When you first hear, ‘Management of Information Systems and Digital Innovation’ you would be forgiven for thinking that this programme is just about technology – software, hardware, new trends and coding. Perhaps you would assume that you need a technical background to pursue a Masters in this. But you’d be wrong.
Whether you have an undergraduate degree in political science, finance or any other subject, what you really need to study this programme is motivation.
Technology has become an important part of our lives, both at home and in the workplace. Many professions are affected by technological evolution, be it finance, international relations, politics or even fashion. Witnessing this emphasised, to me, the importance of studying the reasons why technology has changed the way in which people work, think and live.
The MISDI programme has not only built my technical knowledge but helped me to answer critical questions like:
“What kind of change is this business facing?”
“Why don’t all technological innovations succeed?”
“Why do some tech start-ups flourish whilst others fail?”
“When, and why do companies decide to adopt new systems?”
Although it can be argued that much of this knowledge can be acquired through practical experience and experimentation, I believe there is much to be learned from other’s experiences and from case studies, which can help us to make better decisions and mitigate possible risk more effectively. This programme has helped me to embrace different views and better plan how to move forward in my career.
So, who should consider pursuing the MISDI programme?
Someone who looks to the future and sees innovation
Technological innovation is happening continuously as robotics and AI advance. New technologies are increasingly replacing and adapting human roles in different spheres of work in almost every industry. It is important to learn how to manage, manipulate, merge or modify machines to suit business or governance needs, and understand how to work in an increasingly digital business landscape
Someone who wants to work for the tech sector but doesn’t have a technical background
Students enrolled on this course come from a diverse range of fields such as politics, economics, finance, and sociology. But regardless of student’s backgrounds, the first few modules taught help to build a solid foundation for further research in the field of Information Systems, by providing theoretical concepts and perspectives, as well as a knowledge of business processes and strategies in digital businesses.
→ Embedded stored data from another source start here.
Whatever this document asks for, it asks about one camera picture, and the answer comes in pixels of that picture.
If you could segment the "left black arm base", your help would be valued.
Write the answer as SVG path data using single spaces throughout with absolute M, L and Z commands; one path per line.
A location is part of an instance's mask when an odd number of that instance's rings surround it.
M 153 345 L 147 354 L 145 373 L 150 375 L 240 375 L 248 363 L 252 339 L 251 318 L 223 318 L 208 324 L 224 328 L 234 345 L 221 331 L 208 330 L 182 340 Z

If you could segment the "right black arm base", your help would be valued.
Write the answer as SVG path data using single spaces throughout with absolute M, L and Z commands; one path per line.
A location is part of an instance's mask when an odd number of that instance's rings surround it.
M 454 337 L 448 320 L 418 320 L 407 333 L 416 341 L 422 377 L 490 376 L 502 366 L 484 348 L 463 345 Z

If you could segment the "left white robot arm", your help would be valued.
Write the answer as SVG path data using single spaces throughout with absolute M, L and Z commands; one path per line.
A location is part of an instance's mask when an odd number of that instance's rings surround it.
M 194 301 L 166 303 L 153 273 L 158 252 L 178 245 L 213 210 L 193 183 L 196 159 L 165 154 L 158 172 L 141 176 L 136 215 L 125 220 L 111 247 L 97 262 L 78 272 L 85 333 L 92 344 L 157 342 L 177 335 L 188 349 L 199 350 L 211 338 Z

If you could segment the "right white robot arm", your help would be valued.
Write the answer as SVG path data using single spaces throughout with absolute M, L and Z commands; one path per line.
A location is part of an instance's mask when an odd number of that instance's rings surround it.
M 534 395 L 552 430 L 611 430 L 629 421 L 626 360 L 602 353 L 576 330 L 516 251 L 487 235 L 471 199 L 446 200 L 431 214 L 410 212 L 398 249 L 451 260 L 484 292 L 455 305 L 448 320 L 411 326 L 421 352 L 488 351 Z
Someone who wants to learn what it takes to create digital technology
If you are from a computer science, engineering or electronic background, this programme still has a lot to offer. As a computer engineer, I always assumed that software and hardware development was the most important aspect of a digital business. But this programme made me realise that it is only 10% of the process. People usually learn this through work experience, however, one year of this course is also enough to help students to understand the complexity and diversity of this industry. It also gave me a greater insight into how digital business practices differ in different geographies and how culture influences this.
In the second term of the programme students are given the freedom to take modules in other departments. I opted for a course in management accounting, which broadened my knowledge of how technology is changing accounting practices in organisations globally.
Someone who is inquisitive about emerging domains of digital innovation and the change they bring
The evolution of technology is undoubtedly changing society and business practices. Organisations are moving from traditional ERP systems to the Cloud, and the future holds even more innovations such as the integration of Blockchain technology and, further down the line, AI. This programme helped me to understand new technologies and the changes and opportunities that we must be prepared for.
Someone who wants to solve business problems and create new opportunities using technology
Technology is one of many tools that organisations use to help solve problems. The entire process of problem-solving involves gathering and analysing data, and then putting forward solutions that remedy business issues. Management and other personnel rely on this to help them make important decisions. The two concepts seem independent to some people, but in this programme, we’ve learned that there is a close relationship between problem solving and decision-making.
Someone who wants to develop sound theoretical understanding backed with practical examples
Modules like “Information Systems Theory” taught us why one technique works where another fails. It granted me a wider perspective, built the context, and helped me strategise. And although this course does not teach coding, there is a ‘CodeCamp’ organised every summer at the LSE campus which can boost practical knowledge. The theory learned in this course maps out a direction for our future digital world.